__THE TASK__.
Every line of the listing that holds the word "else" should be returned.

-- MATERIAL FOR THE TASK follows --

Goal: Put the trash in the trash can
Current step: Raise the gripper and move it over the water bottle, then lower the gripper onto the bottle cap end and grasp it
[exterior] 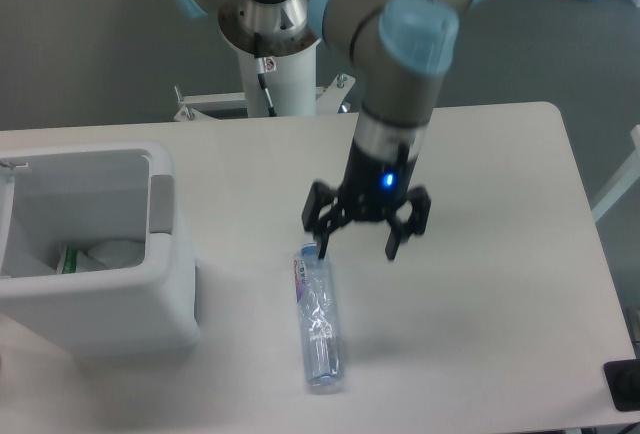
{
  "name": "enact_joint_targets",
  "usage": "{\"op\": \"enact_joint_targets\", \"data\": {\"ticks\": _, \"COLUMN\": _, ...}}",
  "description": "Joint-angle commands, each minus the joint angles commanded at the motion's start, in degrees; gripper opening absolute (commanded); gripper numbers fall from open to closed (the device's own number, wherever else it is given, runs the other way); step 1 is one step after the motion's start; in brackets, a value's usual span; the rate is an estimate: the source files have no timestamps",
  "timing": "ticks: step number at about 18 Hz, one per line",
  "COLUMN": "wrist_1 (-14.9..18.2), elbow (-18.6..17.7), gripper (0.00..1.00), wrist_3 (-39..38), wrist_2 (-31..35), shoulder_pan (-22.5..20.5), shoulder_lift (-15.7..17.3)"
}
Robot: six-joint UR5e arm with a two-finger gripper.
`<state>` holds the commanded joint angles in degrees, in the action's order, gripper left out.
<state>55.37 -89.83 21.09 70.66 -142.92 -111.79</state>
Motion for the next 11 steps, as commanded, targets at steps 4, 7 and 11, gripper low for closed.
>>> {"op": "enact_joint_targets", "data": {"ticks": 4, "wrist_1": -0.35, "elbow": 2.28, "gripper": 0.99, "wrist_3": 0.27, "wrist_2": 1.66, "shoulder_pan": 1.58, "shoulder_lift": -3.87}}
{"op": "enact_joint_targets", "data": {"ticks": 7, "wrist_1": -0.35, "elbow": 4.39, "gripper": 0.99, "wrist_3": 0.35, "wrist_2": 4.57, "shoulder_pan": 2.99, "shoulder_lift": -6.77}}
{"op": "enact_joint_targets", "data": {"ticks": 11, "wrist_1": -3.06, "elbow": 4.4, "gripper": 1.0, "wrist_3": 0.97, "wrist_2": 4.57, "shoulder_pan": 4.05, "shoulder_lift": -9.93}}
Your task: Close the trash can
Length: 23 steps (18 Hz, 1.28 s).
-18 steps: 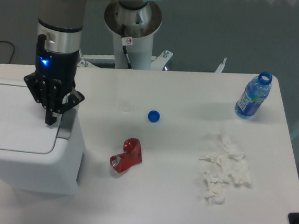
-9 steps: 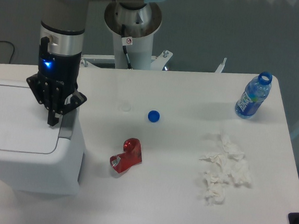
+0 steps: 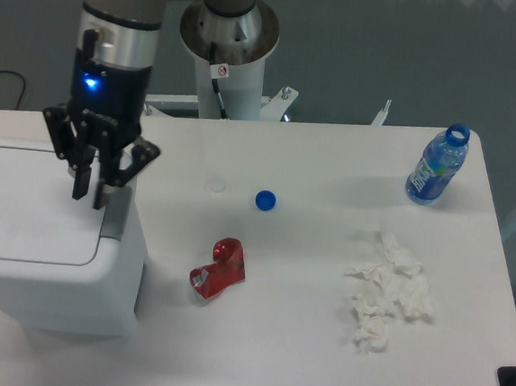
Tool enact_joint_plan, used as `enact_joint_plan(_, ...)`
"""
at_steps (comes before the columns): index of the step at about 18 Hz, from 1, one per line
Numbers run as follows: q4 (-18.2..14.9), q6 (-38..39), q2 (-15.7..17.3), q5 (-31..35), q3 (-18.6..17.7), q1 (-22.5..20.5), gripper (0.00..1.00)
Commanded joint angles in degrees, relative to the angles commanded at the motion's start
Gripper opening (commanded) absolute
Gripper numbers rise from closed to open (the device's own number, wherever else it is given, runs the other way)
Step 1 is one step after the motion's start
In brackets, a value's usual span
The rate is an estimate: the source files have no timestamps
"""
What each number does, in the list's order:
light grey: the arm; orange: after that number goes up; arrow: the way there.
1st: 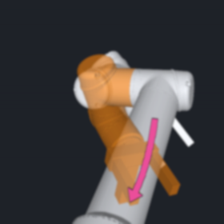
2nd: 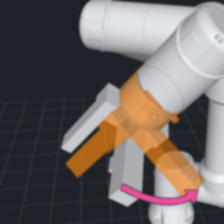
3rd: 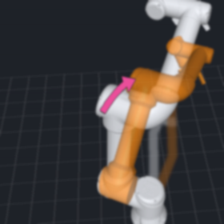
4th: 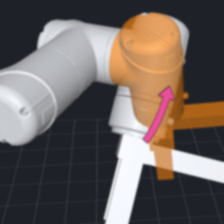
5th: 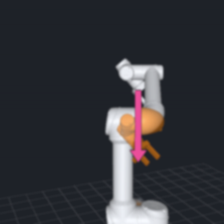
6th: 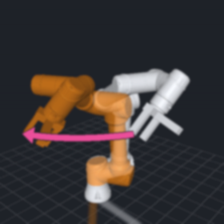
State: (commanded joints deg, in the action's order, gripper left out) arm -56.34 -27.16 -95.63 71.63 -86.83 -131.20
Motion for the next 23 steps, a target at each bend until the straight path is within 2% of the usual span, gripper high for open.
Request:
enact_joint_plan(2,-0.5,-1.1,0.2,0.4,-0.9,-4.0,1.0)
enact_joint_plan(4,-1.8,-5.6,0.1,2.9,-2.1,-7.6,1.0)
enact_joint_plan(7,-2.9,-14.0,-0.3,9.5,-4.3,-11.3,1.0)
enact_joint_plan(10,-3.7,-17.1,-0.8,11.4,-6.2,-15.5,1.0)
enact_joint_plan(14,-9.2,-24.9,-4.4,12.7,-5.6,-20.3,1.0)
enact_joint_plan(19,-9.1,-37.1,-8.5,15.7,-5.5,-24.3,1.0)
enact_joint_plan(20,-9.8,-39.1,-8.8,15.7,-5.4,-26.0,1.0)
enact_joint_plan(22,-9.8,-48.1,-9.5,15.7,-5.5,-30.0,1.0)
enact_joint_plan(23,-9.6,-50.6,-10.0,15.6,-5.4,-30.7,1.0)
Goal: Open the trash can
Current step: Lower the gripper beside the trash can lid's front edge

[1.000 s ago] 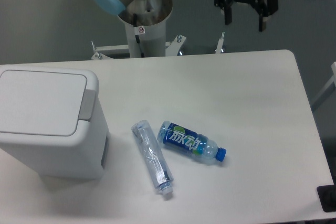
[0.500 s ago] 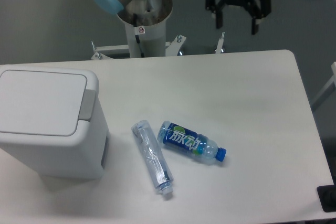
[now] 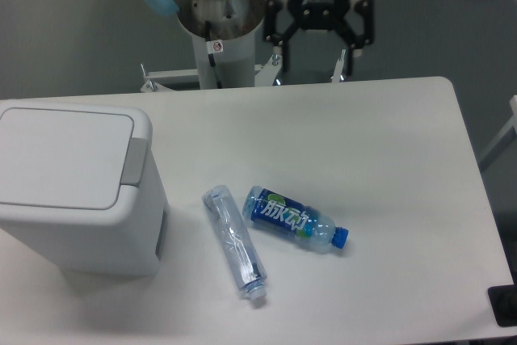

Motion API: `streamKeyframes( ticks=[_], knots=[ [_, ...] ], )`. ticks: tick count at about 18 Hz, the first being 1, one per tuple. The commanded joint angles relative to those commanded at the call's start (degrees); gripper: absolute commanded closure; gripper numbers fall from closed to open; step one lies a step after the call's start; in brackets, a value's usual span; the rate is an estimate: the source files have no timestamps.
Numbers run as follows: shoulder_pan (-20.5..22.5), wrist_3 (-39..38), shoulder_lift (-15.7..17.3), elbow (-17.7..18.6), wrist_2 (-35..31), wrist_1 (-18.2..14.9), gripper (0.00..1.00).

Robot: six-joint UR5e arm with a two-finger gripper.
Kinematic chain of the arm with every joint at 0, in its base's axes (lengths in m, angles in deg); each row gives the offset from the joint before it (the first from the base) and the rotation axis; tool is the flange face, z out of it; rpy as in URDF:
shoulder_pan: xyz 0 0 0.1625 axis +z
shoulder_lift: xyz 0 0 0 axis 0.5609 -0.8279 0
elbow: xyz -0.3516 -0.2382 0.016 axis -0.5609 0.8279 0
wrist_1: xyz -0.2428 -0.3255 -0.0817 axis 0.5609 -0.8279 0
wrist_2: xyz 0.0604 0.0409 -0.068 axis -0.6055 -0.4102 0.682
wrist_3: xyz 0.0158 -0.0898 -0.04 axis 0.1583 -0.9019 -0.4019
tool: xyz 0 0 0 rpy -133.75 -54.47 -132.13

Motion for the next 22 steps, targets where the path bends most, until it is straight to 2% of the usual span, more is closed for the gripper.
streamKeyframes(
  ticks=[3, 5, 10, 22],
  knots=[
    [-5.70, -9.94, -3.24, -0.26, 0.00, 4.39, 0.00],
    [-8.53, -13.21, -5.01, -0.96, -0.09, 6.34, 0.00],
    [-14.15, -16.21, -9.67, -3.69, -0.17, 6.69, 0.00],
    [-16.98, -17.18, -11.43, -3.43, -0.17, 7.05, 0.00]
  ],
)
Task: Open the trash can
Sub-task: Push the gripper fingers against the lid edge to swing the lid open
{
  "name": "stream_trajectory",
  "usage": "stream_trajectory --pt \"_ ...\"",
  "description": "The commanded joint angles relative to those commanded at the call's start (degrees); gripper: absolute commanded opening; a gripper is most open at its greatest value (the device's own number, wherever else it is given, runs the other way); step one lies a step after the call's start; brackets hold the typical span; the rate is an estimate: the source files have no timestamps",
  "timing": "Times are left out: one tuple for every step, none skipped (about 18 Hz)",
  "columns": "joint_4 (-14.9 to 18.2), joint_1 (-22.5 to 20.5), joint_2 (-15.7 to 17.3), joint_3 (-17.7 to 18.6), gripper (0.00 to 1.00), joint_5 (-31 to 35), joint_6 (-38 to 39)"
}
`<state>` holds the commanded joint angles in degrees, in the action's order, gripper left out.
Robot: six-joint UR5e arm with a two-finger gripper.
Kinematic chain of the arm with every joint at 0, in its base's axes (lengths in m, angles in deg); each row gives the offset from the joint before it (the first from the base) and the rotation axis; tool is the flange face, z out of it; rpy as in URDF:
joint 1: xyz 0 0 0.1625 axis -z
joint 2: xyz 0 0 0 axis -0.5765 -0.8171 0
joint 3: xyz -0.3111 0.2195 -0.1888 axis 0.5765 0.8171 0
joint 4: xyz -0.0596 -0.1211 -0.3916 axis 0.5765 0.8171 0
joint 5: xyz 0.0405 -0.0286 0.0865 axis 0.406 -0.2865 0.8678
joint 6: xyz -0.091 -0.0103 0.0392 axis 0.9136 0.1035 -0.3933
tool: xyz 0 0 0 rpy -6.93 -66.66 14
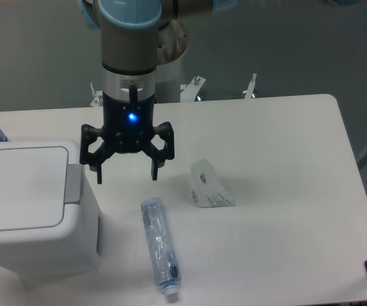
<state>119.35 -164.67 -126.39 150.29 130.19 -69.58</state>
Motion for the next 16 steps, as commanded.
stream_trajectory --pt "0.0 0.2 0.0 0.0 1.00 0.0 0.0" --pt "0.0 0.3 0.0 0.0 1.00 0.0 0.0" --pt "0.0 0.5 0.0 0.0 1.00 0.0 0.0" --pt "0.0 0.6 0.0 0.0 1.00 0.0 0.0" --pt "0.0 0.6 0.0 0.0 1.00 0.0 0.0" --pt "0.0 0.6 0.0 0.1 1.00 0.0 0.0" --pt "0.0 0.7 0.0 0.3 1.00 0.0 0.0" --pt "0.0 1.1 0.0 0.4 1.00 0.0 0.0" --pt "0.0 1.3 0.0 0.4 1.00 0.0 0.0" --pt "-0.1 1.4 0.0 0.5 1.00 0.1 0.0" --pt "-0.1 1.5 -0.1 0.6 1.00 0.3 0.0" --pt "-0.1 1.6 -0.2 0.8 1.00 0.3 0.0" --pt "-0.1 1.9 -0.2 0.9 1.00 0.3 0.0" --pt "-0.1 2.1 -0.4 1.0 1.00 0.4 0.0" --pt "-0.1 2.2 -0.4 1.2 1.00 0.5 0.0" --pt "-0.1 2.5 -0.4 1.7 1.00 0.7 0.0"
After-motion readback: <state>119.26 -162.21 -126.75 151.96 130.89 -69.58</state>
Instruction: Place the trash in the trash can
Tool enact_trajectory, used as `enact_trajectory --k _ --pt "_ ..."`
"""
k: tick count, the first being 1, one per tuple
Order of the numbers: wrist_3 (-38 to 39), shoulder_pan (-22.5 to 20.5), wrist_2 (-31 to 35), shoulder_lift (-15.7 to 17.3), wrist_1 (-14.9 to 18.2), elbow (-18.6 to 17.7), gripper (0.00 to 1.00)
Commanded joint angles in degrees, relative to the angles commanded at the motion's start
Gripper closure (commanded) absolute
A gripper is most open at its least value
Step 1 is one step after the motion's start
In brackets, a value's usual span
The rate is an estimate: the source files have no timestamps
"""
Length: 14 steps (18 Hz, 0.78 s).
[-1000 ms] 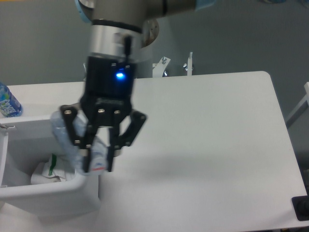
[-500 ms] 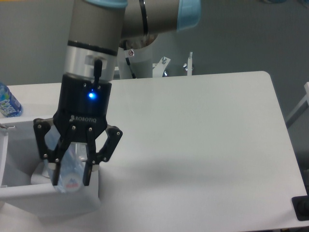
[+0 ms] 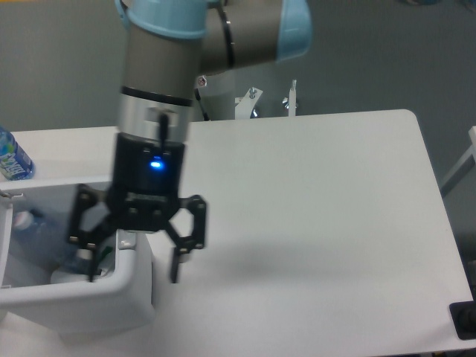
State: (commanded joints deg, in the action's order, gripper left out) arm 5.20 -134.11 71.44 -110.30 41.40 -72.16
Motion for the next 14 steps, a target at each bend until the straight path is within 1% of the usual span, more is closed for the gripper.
enact_trajectory --k 2,3,6,8,10,11,14 --pt "-3.42 -2.81 3.51 0.26 0.79 0.0 0.0" --pt "-6.22 -3.96 4.92 0.87 1.92 0.09 0.0" --pt "-16.85 -6.68 7.48 3.42 8.59 -0.96 0.0" --pt "-26.85 -8.88 8.27 5.35 12.55 -2.63 0.0" --pt "-38.71 -10.73 8.36 8.07 16.42 -5.35 0.0" --pt "-43.38 -11.87 8.36 9.3 17.83 -6.84 0.0" --pt "-52.28 -14.68 8.45 12.73 19.6 -10.36 0.0"
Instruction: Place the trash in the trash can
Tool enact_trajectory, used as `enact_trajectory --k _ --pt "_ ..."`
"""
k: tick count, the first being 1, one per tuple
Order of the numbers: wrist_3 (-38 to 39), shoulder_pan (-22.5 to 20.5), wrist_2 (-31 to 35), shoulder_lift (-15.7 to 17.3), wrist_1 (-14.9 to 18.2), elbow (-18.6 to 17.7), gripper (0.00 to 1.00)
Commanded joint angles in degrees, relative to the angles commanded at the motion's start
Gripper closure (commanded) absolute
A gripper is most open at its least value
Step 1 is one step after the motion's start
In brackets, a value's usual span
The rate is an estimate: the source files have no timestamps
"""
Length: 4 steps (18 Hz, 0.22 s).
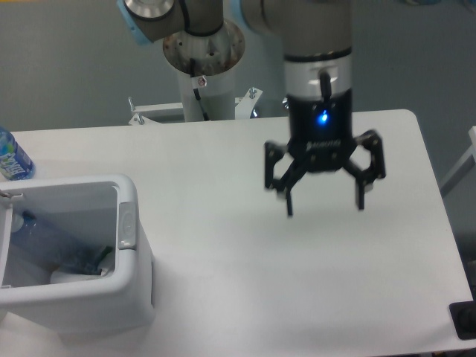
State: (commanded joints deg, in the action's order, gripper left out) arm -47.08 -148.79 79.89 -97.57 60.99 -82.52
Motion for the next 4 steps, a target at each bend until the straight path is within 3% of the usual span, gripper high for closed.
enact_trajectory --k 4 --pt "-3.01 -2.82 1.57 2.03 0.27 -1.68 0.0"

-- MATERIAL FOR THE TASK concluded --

__RESULT__.
  "description": "Joint-angle commands, each minus the joint angles commanded at the motion's start, in degrees; gripper opening absolute (commanded); gripper numbers fall from open to closed (the device's own number, wherever else it is given, runs the other way); step 1 is one step after the motion's start; in brackets, a value's usual span; the rate is an estimate: the source files have no timestamps",
Gripper numbers rise from closed to open (the device's own number, wherever else it is given, runs the other way)
  "description": "The commanded joint angles relative to those commanded at the call's start (degrees); gripper: absolute commanded opening; a gripper is most open at its greatest value (the device's own number, wherever else it is given, runs the other way); step one lies a step after the call's start; brackets hold the typical span; the rate is an estimate: the source files have no timestamps",

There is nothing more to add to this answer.